# Smoking using Alder



## goatlockersmoke (Mar 9, 2016)

Hello all,

I am up in the Pacific North West where some of the wood selection is absent of some of the harder woods like Hickory, Mesquite, Oak and Pecan that most use for the bigger cuts of meat like brisket, Beef ribs and large pork items.  What I have available to me up here is Alder (lots), Maple(when you find it), Cherry and some Apple (again when avail).  I have use apple chunks often but I built a new smoker on a trailer that is about 44 inches long and 30 inches in diameter with a firebox close to 2ft square...needless to say bags of charcoal and apple chunks are not going to cut it...I did my first test run with some ribs, jalapeño poopers and some spare ribs and went through almost 20 pounds of charcoal for a four hour cook.
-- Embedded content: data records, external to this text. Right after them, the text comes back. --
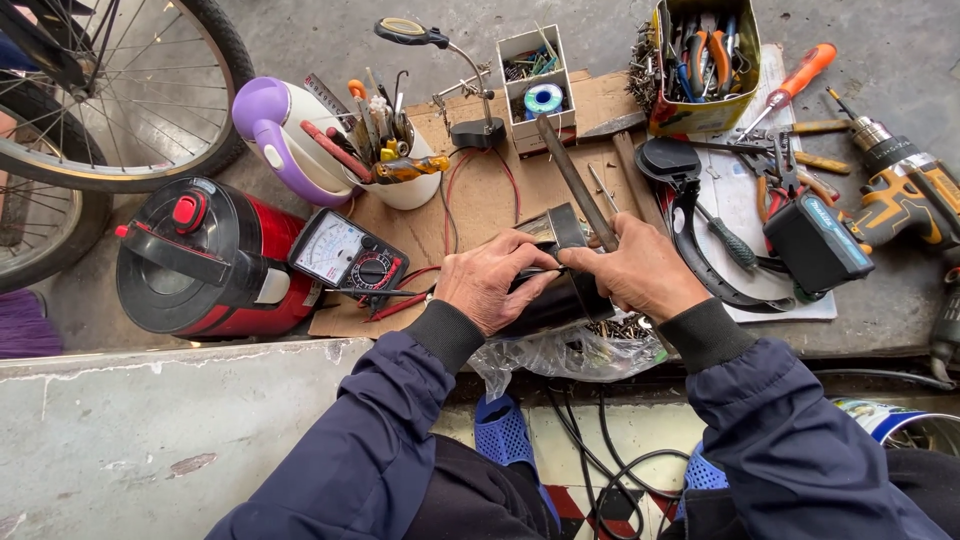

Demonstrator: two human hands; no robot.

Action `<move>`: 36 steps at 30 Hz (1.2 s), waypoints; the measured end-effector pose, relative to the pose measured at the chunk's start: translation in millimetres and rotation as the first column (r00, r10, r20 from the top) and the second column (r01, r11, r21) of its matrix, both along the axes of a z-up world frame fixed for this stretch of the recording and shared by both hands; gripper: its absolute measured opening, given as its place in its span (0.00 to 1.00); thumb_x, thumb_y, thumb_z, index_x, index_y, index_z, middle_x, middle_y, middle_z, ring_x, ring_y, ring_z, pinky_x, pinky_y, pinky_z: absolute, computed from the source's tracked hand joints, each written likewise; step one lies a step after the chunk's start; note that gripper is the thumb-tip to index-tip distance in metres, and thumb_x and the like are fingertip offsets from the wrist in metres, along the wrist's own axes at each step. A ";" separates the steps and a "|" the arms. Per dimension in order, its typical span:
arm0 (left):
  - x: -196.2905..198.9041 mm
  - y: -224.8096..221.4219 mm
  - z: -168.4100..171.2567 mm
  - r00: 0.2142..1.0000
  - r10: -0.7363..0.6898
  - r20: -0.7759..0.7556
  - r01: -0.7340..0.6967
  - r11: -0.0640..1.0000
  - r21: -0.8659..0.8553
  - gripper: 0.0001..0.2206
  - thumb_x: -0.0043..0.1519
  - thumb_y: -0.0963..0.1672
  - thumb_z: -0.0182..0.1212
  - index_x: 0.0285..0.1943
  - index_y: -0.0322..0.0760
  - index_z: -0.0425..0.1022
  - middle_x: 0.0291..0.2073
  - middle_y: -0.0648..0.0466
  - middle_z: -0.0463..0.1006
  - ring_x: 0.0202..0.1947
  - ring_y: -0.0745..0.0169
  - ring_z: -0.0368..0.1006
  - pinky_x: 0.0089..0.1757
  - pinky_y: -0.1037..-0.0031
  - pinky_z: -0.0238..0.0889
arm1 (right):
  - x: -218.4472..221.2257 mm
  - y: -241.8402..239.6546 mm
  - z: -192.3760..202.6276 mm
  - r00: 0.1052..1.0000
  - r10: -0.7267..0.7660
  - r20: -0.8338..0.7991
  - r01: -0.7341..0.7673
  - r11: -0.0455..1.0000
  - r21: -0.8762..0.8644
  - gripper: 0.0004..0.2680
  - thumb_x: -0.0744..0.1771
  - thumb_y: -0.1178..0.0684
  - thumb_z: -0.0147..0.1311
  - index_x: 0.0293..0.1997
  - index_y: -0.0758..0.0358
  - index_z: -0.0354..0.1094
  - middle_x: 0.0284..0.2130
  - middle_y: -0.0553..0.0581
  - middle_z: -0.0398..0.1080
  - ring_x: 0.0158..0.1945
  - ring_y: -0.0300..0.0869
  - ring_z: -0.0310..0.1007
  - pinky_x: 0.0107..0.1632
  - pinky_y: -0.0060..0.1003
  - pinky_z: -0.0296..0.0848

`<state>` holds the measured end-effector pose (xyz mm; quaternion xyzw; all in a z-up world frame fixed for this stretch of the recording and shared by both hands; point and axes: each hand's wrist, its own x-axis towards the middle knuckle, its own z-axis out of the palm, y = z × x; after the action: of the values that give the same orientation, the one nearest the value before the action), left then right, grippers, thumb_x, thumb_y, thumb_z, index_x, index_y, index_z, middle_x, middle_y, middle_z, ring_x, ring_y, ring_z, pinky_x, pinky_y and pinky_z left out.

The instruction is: Reassembling an electric kettle by attaching the handle and base using a screwdriver and power drill.

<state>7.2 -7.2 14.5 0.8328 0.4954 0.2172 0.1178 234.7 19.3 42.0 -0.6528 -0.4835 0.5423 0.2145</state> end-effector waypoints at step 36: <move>-4.0 2.7 -10.9 1.000 0.009 0.013 -0.009 1.000 0.008 0.04 0.68 0.55 0.66 0.47 0.68 0.79 0.49 0.69 0.80 0.50 0.60 0.85 0.46 0.68 0.79 | -15.4 -11.6 -68.3 0.961 0.059 0.271 -0.227 0.727 0.648 0.03 0.69 0.51 0.68 0.44 0.46 0.80 0.34 0.50 0.81 0.45 0.47 0.84 0.52 0.44 0.79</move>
<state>3.2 -4.5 3.6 0.8296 0.4975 0.2251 0.1164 219.2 7.7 -26.3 -0.5500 -0.7173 0.2656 0.3352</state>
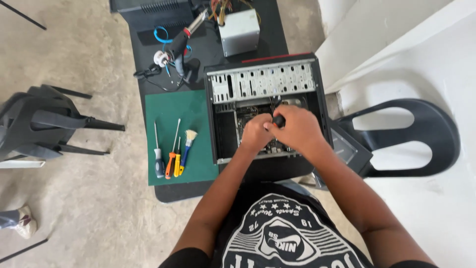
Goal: Disassembling a desktop computer by removing the power supply, unplugging cables, and extracting RAM sticks using a screwdriver.
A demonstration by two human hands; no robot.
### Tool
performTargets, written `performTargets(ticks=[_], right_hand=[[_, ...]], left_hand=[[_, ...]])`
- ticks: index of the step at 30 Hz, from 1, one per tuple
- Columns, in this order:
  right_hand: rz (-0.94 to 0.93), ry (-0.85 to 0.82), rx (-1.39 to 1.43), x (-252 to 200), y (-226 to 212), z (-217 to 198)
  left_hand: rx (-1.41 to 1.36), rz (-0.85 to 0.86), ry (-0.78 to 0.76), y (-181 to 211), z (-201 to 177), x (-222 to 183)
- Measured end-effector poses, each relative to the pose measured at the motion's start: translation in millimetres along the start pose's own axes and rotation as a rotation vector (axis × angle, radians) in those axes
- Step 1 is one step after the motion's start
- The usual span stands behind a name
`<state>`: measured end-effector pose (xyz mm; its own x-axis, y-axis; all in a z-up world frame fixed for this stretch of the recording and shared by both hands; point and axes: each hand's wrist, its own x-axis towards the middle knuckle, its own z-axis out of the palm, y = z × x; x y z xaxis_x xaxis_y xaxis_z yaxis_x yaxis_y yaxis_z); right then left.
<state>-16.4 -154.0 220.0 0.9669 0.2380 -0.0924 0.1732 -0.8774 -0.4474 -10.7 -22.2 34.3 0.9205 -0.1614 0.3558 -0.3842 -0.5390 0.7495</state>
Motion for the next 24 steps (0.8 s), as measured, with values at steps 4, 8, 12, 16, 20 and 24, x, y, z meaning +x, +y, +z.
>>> performTargets(ticks=[4, 8, 12, 16, 20, 24], right_hand=[[-0.022, -0.004, 0.026, -2, -2, 2], [0.002, 0.025, 0.011, -2, 13, 13], [-0.039, 0.067, 0.039, -4, 9, 7], [-0.027, 0.062, 0.068, -5, 1, -4], [-0.032, 0.014, -0.005, -3, 13, 3], [-0.006, -0.020, 0.081, -8, 5, -4]], left_hand=[[-0.140, -0.002, -0.214, -13, 20, -10], [-0.265, 0.037, -0.223, -24, 23, -27], [-0.127, 0.037, -0.085, -21, 22, -22], [0.076, 0.030, 0.101, -24, 37, -14], [0.099, 0.180, 0.062, 4, 13, -4], [-0.216, 0.052, -0.145, 16, -7, -13]])
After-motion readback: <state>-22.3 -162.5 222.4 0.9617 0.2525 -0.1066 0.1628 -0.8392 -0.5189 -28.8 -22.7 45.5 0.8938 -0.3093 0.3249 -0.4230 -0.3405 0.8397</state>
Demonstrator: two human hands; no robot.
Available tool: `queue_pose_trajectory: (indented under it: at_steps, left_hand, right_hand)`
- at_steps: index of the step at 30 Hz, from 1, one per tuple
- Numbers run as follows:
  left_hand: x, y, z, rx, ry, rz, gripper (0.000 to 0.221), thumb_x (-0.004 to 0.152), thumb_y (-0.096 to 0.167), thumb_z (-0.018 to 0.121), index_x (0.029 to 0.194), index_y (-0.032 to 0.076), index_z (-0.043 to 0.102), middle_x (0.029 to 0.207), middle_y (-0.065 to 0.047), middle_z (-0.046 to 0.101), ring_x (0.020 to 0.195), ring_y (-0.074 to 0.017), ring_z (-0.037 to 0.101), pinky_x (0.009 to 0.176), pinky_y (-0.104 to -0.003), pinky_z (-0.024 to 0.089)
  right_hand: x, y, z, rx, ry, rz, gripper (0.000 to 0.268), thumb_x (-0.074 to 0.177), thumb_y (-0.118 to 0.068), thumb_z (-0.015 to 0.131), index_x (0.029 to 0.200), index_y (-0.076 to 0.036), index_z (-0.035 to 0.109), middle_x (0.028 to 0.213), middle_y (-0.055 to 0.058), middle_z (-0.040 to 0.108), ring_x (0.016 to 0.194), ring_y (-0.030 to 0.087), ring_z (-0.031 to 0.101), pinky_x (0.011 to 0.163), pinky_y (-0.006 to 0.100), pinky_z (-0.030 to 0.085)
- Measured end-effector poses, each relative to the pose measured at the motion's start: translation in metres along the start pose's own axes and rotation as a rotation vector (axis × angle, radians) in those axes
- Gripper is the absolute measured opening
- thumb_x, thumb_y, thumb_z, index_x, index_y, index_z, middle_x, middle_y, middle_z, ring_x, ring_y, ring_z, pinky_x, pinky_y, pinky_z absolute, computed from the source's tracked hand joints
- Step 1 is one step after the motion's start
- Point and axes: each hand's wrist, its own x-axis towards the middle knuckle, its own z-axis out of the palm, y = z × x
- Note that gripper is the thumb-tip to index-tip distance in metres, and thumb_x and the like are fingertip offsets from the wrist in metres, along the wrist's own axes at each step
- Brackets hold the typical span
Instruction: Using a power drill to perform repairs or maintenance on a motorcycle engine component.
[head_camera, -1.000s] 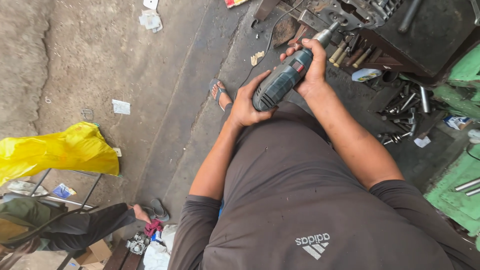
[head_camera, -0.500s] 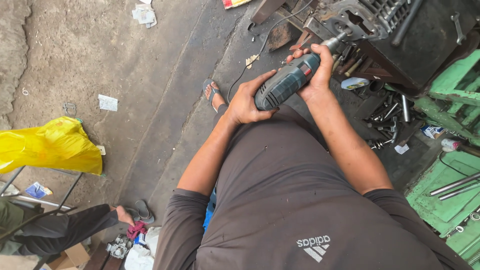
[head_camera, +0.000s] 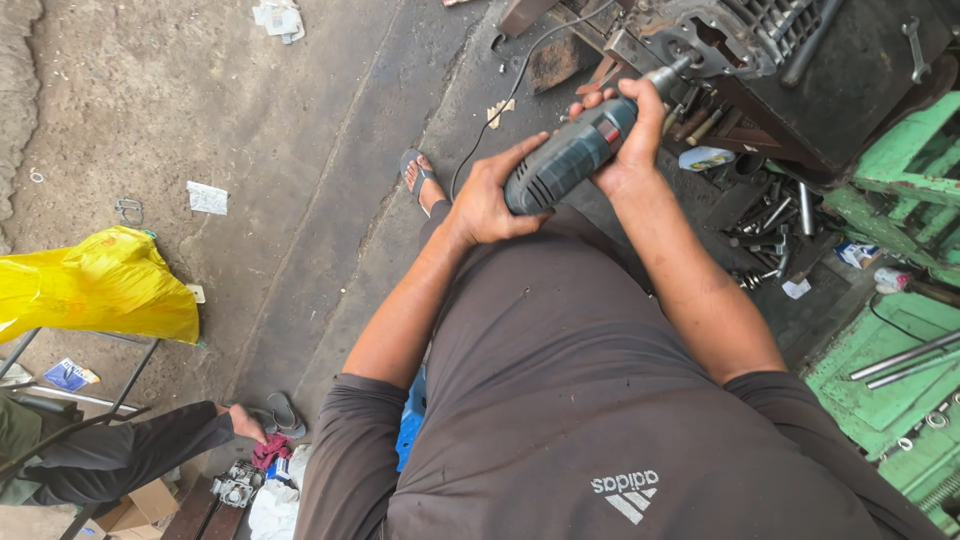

So this weekend I plan on cooking a Brisket flat, a couple of port buts, more poopers and beans.  I was going to use mostly alder for the fuel and throw on a couple a cherry logs for color and what not.  From what I understand Alder is a more subtle wood so I am not sure if I will get the smoke I need....then again, I plan on slow cooking the brisket (225ish) for close to 10-12 hours the first 6-7 unwrapped and by doing so hope that I can get a decent amount of smoke.  I was going to use the Cherry as well but again, it is not a strong smoke but will provide decent color from what I have read but haven't used it.

So my game plan is to start off with some Alder and maybe add some mesquite chucks for the first  4-5 hours, then ad a log or two of cherry to help with color and flavor for the brisket and pork butts.  Does this make sense or is there a better game plan I can employ?  Thanks in advance.


----------



## jasper7 (Mar 9, 2016)

Alder is my main wood for smoking,same issue here no strong flavored woods available. Adding mesquite sounds like a good Idea for beef, about all you can do.  Not alot other than alder around here to burn.  I'm drying some wild cherry right now , but haven't tried it yet.  Good luck with the brisket.


----------



## goatlockersmoke (Mar 9, 2016)

I found a guy up the road that has a tree business and picked up some wood(alder/cherry) from him, which he actually let me have for free. He said he has some maple around but it was barried deep in the pile and I didn't give him much notice so not maple for me that day... I would like to try it as well to see how it does since it is more of a medium smoke and stronger than Alder. I have had good result with Apple but he didn't have any at the time but said he just cut a couple trees for someone and was going to check if they wanted it so may have scored some of that.  I will let you know how the cook goes. Thanks for they reply


----------